**WHAT IS EXPECTED**: Check each line of the listing below for the string "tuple", then give only the number of lines where it occurs.

· · ·

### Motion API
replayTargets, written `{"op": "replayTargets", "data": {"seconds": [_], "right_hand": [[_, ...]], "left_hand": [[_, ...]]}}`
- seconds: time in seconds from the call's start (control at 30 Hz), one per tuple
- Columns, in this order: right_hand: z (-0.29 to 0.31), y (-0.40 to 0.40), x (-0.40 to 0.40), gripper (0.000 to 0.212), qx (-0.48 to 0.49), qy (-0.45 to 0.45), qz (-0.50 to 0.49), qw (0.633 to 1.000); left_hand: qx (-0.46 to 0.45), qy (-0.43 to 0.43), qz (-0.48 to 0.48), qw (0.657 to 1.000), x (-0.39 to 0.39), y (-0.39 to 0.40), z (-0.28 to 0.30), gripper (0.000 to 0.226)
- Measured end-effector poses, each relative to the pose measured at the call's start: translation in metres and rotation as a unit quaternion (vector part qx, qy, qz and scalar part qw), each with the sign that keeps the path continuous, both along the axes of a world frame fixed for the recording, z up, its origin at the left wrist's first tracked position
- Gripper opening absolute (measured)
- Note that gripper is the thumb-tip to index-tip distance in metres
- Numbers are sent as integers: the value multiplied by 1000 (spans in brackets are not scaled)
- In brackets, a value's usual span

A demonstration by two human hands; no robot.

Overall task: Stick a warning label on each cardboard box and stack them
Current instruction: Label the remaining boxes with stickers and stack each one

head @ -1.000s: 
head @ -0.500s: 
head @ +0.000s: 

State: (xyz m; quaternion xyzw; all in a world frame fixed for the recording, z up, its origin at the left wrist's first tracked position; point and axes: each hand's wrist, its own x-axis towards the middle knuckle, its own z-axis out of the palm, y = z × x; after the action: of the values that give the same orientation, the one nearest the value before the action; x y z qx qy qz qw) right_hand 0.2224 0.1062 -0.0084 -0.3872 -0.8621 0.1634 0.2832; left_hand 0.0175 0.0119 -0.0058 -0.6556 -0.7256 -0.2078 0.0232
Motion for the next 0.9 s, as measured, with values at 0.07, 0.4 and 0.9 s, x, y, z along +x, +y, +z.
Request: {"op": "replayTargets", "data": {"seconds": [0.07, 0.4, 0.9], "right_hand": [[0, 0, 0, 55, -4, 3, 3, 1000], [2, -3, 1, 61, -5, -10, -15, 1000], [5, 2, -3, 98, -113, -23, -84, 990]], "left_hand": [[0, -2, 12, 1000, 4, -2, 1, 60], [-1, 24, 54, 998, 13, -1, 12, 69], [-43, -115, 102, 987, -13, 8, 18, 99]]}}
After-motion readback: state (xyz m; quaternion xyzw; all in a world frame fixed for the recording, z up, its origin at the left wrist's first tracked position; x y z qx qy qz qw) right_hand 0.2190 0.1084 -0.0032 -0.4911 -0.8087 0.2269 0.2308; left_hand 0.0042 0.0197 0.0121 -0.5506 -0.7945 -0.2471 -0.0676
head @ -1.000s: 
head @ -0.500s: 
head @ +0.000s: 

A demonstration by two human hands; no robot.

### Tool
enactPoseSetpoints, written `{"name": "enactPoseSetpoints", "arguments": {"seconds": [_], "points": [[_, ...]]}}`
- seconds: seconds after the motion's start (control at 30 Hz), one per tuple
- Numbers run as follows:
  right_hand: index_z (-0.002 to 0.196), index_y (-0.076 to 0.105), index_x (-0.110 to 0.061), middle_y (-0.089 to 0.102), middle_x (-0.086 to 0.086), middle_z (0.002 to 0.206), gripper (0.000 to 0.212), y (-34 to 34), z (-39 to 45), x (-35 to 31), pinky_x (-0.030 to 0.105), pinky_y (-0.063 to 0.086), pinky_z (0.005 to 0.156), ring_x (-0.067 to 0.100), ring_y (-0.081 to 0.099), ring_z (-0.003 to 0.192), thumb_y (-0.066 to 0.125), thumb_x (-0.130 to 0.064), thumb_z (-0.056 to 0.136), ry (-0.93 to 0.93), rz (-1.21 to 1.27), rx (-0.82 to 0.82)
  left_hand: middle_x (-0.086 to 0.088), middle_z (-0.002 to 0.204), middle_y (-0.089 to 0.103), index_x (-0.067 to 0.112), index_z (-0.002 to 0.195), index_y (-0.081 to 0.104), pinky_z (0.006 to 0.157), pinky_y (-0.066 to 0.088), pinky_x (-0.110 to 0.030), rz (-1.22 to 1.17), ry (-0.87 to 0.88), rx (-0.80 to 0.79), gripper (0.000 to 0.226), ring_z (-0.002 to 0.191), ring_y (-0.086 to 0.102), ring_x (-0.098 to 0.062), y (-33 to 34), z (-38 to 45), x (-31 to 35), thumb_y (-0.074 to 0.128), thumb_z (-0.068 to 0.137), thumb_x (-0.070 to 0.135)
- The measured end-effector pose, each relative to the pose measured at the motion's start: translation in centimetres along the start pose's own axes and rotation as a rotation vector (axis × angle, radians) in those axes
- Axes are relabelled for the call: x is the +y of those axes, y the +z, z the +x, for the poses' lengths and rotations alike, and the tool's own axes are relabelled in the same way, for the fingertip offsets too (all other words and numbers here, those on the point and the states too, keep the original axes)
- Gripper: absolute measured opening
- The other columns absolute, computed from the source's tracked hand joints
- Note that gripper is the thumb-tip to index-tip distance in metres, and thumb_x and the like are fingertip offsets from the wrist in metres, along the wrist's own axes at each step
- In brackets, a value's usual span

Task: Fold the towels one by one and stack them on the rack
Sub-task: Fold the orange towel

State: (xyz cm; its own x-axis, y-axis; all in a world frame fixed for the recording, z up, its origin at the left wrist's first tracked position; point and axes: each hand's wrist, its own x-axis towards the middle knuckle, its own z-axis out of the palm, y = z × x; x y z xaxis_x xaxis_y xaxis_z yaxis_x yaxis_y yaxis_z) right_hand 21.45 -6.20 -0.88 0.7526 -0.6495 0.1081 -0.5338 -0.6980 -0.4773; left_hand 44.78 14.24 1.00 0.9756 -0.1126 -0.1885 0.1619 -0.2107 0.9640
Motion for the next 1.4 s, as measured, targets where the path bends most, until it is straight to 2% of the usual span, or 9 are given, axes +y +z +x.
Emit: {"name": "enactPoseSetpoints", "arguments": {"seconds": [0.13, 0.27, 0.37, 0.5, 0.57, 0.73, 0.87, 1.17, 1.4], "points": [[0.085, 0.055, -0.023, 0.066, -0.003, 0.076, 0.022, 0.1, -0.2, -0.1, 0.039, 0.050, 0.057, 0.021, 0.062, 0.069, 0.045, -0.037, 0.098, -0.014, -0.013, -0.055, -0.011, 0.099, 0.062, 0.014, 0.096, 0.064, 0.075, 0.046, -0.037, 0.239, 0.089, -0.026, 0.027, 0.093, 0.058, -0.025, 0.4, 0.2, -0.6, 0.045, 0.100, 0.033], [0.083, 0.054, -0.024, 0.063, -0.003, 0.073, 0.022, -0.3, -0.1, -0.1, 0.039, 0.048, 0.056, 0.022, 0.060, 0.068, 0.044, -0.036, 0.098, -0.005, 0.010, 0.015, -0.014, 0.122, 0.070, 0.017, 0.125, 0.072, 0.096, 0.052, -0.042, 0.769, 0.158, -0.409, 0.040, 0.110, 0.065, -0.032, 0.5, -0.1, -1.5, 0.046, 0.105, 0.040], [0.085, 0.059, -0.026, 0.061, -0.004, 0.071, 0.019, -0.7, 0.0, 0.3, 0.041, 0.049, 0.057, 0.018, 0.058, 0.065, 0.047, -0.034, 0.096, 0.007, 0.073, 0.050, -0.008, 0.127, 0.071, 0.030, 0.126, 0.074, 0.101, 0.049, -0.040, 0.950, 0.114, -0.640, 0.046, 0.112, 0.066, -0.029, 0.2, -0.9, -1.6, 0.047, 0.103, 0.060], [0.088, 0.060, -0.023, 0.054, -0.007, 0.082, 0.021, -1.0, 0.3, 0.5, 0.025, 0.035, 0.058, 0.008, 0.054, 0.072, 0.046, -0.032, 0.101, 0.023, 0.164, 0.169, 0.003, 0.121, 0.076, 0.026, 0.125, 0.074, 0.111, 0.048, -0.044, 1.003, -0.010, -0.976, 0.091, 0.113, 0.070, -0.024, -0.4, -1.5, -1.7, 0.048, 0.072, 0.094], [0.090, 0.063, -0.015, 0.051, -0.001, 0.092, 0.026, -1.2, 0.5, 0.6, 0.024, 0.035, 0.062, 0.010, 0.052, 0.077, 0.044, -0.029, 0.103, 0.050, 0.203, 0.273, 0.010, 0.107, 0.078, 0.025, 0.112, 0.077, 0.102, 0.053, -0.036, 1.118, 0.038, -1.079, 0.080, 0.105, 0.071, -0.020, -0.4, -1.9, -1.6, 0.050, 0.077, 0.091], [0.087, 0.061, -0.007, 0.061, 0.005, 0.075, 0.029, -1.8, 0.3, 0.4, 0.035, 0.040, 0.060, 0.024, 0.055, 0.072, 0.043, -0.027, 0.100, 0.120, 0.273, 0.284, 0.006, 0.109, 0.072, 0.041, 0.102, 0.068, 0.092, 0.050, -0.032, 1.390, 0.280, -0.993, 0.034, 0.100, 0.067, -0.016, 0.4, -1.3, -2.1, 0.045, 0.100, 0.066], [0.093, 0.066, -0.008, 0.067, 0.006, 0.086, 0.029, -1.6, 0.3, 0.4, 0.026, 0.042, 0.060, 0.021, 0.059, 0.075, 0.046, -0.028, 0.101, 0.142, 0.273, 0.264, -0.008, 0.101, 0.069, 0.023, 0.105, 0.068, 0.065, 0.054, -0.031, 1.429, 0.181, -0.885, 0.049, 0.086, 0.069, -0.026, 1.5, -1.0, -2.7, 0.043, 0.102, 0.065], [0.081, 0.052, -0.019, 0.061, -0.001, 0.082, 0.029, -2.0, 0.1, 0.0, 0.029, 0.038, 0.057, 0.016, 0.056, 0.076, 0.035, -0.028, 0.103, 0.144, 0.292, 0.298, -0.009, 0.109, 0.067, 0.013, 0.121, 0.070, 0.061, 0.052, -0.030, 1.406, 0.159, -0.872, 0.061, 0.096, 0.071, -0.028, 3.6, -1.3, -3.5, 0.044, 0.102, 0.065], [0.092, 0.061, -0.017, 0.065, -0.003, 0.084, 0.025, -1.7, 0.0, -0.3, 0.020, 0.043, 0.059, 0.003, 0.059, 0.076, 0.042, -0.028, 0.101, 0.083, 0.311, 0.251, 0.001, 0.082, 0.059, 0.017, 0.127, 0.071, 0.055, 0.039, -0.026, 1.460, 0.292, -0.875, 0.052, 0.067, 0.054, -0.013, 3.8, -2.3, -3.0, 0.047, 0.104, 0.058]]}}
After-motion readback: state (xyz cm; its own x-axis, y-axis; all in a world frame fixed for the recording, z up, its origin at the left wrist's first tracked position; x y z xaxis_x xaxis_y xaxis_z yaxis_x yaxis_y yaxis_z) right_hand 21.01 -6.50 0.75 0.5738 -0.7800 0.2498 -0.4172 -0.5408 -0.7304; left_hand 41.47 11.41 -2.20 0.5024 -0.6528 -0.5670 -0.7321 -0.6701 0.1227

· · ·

**TASK ANSWER**: 2